Re: Lowering the barrier (was: Re: build systems)



On 10/11/2007, Matteo Settenvini <matteo-ml member fsf org> wrote:

Il giorno ven, 09/11/2007 alle 16.58 -0600, Jonathon Jongsma ha scritto:
> On 11/9/07, Lucas Rocha <lucasr gnome org> wrote:
> > - Are the current drawbacks of using autotools in GNOME so so so
> > annoying that it would be really worth the effort of migrating to
> > something else?
>
> The only reason I could imagine migrating to something else at the
> moment would be if it lowered the barrier to contribution so that we
> got enough new contributors to offset the amount of work it required.
> I'm doubtful that this would actually happen though, and we'd need to
> be 100% sure that the system we were moving to was an improvement.
>

Changing subject since I think that the problem of lowering the barrier
of contribution is crucial to the success of any free software project.

I would like to discuss with you where we could act seriously in this
direction.

Good. I am greatly concerned by the alarmingly steep learning curve one has to endure to be able to contribute to Gnome (without resorting to Python/Mono).
 

I've got some comments to make:

* The GNOME love bugs weren't a bad idea, the only problem with some of
them was they were boring and you didn't learn a lot from fixing them.
For example, fixing include file order in headers isn't exactly what I'd
consider exciting if I were to hack on some part of GNOME. I want
action! Challenging ideas (but still, feasible ideas)! Furry little bugs
squashed! Anyway, I'd like to see more bugs marked with the gnome-love
keyword, and the most popular/new ones should deserve a window in the
wiki, updated every week for major visibility. Make it a challenge, let
the agonism arise between teenagers with too much testosterone!

* The first time I tried to write something with the GNOME stack of
libraries, I was baffled by ORBit. I simply wasn't able to get anything
clear out from its documentation. I even didn't understand exactly what
it was for. Three years, my first year as a CS student, and some beers
later, I stumbled upon the DBUS specification. It was clear, concise,
and explained very well to me what DBUS was for. After reading the
*DBUS* document, I started understanding *ORBit* (which is different,
obviously, but that gave me the insight).
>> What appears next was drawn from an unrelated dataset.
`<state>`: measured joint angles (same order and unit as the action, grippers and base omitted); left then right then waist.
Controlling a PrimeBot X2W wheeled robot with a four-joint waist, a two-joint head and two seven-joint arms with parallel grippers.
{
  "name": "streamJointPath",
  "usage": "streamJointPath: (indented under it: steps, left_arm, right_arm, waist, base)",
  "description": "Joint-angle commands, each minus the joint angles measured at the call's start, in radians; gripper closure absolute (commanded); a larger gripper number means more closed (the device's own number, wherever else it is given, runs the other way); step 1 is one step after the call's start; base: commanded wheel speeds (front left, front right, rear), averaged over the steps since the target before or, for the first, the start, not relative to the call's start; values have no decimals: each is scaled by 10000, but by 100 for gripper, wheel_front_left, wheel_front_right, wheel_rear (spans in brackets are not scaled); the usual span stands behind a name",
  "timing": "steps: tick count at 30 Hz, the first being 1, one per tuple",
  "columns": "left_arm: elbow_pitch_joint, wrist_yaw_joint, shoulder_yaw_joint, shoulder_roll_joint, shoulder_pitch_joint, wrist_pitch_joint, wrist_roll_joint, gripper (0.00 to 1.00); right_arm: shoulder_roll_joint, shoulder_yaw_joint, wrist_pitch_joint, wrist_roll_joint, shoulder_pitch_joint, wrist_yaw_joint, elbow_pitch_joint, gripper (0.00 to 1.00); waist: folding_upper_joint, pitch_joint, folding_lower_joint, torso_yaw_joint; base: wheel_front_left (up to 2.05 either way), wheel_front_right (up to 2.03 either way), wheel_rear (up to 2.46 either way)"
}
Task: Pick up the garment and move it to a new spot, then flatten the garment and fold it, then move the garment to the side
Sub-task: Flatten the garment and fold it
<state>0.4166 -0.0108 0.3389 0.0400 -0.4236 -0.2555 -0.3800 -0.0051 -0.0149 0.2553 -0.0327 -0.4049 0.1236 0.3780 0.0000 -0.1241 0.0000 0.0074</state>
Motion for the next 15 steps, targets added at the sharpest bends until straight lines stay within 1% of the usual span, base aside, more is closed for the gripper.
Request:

Following Murphy's law, now
ORBit is being put in a corner :-).
What I'm trying to say, is that we need some proper documentation
explaining how the GNOME stack is built, and what components fulfill
what need, bringing in concrete examples in the discussion. New hackers,
especially if young and inexperienced like me, really need this sort of
things to avoid going on a wrong path for months and then discovering
that what you wrote was already there. That discourages anyone to
continue.

* Proper API documentation is still more important. I think that having
100% symbols documentation should be a priority. I know that no-one
likes writing it, but it's necessary for all the people out there who
don't have the willingness to read the code. By the way, the Mono
library documentation is frankly quite incomplete. Also the Gtkmm one. I
know of at least three separate CS programming courses in C++ at
university that chose to use wxWidgets over Gtkmm just because of their
better documentation (I prefer Gtkmm, but I don't have a problem to
search also the Gtk+ docs as a fallback).
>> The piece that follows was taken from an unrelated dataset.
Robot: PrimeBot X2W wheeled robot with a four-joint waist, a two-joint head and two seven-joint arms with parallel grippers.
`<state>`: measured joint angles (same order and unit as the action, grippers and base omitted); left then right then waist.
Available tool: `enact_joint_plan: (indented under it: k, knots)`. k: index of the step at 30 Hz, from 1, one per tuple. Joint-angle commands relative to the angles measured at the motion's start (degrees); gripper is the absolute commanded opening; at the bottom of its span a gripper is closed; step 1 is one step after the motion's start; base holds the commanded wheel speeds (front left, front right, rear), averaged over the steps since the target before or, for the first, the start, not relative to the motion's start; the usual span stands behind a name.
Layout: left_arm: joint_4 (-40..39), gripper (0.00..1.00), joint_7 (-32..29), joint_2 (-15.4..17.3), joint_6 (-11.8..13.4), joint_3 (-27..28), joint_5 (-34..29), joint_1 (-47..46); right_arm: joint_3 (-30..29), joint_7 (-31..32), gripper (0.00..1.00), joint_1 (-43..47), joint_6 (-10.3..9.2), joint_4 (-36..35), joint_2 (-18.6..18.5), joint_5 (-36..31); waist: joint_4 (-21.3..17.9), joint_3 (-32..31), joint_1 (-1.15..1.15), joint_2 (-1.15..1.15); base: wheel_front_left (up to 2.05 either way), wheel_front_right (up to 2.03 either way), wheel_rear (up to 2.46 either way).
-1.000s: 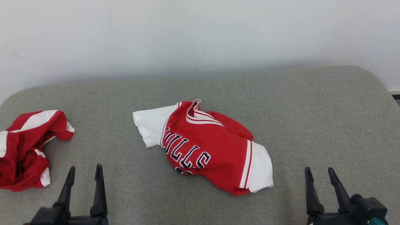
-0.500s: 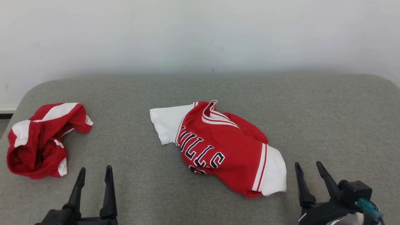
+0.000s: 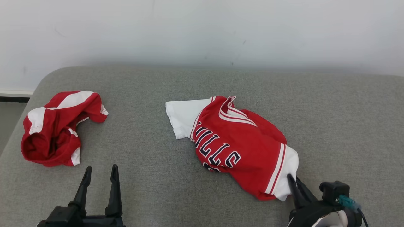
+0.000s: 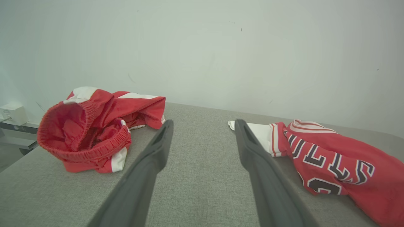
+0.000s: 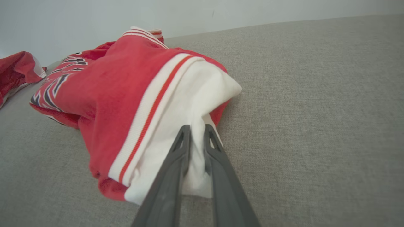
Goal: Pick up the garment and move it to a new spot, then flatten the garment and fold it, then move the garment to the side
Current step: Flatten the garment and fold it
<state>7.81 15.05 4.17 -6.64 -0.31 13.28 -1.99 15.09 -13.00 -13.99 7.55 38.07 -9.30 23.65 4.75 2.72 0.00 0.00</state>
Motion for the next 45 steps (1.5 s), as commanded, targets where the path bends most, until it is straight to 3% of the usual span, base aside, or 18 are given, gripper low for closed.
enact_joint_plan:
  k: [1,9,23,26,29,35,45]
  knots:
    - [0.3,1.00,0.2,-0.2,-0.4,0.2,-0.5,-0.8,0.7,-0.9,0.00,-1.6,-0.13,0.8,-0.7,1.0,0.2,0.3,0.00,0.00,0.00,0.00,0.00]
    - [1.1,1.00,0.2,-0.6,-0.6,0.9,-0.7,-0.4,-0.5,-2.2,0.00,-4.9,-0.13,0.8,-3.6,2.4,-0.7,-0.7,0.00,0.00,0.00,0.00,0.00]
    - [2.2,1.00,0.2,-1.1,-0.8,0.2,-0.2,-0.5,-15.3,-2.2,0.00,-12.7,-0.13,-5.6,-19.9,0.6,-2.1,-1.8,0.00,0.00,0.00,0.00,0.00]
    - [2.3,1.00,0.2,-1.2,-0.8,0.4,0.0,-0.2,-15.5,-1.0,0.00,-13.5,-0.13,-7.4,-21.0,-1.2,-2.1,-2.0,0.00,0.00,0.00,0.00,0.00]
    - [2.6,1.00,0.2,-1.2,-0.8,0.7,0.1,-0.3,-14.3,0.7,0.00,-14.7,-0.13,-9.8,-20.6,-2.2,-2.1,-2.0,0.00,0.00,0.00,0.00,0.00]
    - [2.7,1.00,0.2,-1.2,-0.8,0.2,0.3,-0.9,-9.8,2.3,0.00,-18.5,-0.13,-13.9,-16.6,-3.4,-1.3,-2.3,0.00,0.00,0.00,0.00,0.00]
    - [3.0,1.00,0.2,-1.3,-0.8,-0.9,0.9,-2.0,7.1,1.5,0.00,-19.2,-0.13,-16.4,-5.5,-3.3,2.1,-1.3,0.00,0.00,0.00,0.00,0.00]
* Code a lot of times isn't commented enough. Also static functions in a
compilation unit should have at least a line explaining why they're
there and what they're about.

As you see, most of my problems go with the documentation, and not with
the code, which usually I find well written - at least, the code *I*
have read.

A more strict policy about API documentation would be good news, and
more abstract (vision, architectural) documentation 'd be wonderful
news.

I am not sure that enforcing stricter API doc guidelines is going to solve our problems. Here are the core issues as I see them

ISSUES:

 * GObjects are conceptually difficult when you have standard knowledge of C# or Java

 * Autotools are exceptionally hard to work with

 * Some parts of the Gnome API are just plain hard to use. Ever tried implementing a panle applet? Wonder why we have to many apps using tray icons?
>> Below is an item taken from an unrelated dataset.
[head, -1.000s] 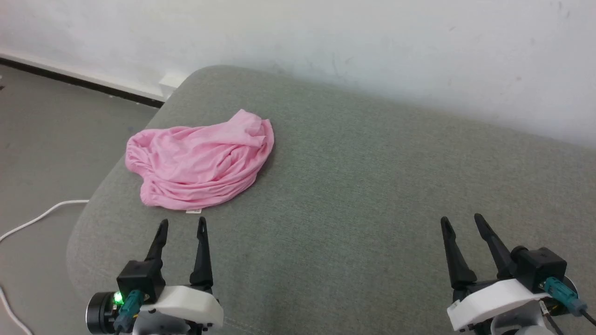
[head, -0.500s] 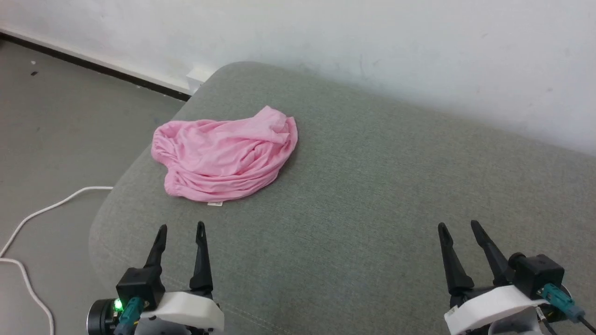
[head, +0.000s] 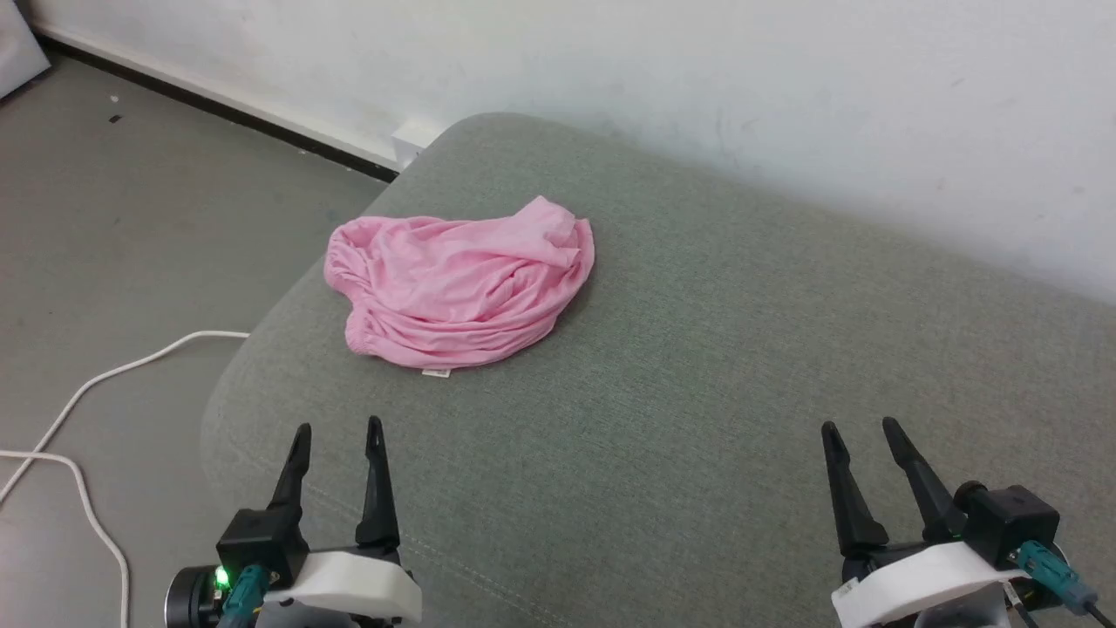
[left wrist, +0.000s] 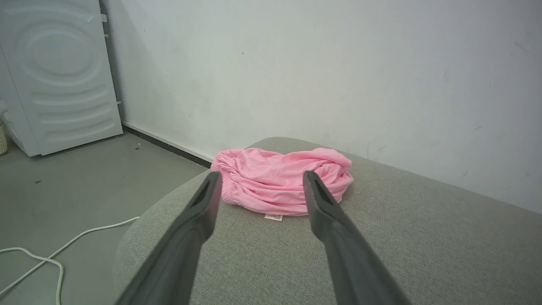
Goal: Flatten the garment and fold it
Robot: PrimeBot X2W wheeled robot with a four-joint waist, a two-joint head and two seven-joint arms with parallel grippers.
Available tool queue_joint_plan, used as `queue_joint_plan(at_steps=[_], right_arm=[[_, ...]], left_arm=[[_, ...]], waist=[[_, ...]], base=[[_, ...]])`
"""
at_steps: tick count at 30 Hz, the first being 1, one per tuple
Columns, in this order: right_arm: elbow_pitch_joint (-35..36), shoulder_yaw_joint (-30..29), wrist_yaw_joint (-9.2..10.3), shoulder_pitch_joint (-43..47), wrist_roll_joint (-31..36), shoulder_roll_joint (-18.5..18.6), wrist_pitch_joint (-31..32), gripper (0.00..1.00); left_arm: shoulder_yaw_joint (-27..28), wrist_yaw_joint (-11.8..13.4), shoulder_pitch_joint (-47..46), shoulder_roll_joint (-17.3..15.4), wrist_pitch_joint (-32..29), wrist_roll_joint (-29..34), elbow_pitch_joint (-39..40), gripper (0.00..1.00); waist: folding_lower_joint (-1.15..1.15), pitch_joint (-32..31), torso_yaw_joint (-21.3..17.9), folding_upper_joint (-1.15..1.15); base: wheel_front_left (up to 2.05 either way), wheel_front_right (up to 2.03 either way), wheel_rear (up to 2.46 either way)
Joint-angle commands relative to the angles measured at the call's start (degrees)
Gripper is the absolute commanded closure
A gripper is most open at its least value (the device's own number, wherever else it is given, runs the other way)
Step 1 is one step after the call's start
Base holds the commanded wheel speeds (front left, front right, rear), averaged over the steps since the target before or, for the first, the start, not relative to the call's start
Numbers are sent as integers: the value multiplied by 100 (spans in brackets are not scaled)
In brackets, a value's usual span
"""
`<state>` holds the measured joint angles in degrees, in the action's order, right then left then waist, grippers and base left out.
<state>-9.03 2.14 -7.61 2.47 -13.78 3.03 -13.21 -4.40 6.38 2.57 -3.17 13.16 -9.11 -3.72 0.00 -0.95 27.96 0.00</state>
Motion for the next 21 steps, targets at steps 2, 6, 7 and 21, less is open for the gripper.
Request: queue_joint_plan(at_steps=[2, 6, 7, 21], right_arm=[[-28, 5, 11, 46, -70, -14, -70, 0], [-57, 10, 11, 57, -104, -14, -117, 0], [-65, 12, 12, 60, -114, -14, -129, 0], [-132, 18, 12, 85, -151, -15, -179, 0]], left_arm=[[-38, 53, 92, 27, 75, -47, -30, 0], [-65, 83, 100, 28, 122, -82, -57, 0], [-64, 87, 101, 28, 134, -85, -60, 0], [-94, 100, 93, 29, 184, -122, -113, 0]], waist=[[0, 6, 70, 0], [0, 5, 158, 0], [0, 3, 180, 0], [0, -20, 260, 0]], base=[[0, 0, 0], [0, 0, 0], [0, 0, 0], [0, 0, 0]])
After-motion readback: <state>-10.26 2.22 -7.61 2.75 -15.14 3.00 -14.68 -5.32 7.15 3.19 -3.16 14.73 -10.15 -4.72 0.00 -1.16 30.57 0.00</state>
 * General API docs are not as good as they could be. Compare QT4 documentation with GLib to see the point.

 * It is sometimes hard to grok how an application or lib is internally structured. While http://library.gnome.org/devel/platform-overview/stable/ goes some of the way describing the platform as a whole, the internal structure of apps and libs are sometimes elusive.


POINTS OF ACTION:

Here is a list of proposed actions to address some of the outlined issues. They are intended not impose excessive work load on module maintainers.

 * Write a "GObjects for Java/C# Developers" document (or maybe two separate docs) meticulously explaining the concepts of classes and object instances compared to Java/C# objects for the lay hacker

 * Generate UML diagrams and a short description of the module structure. Can gtk-doc generate UML? I think Anjuta can...

 * Make Anjuta better at GObject/Ginterface and Autotools handling. It is already good, but make it *excellent*

 * Encourage projects to include Anjuta project files

* Lobby for distributions to create a gnome-developer-studio package installing all build deps, documentation, latest anjuta, everything you need to hack on Gnome. Pimp those packages on the official Gnome pages.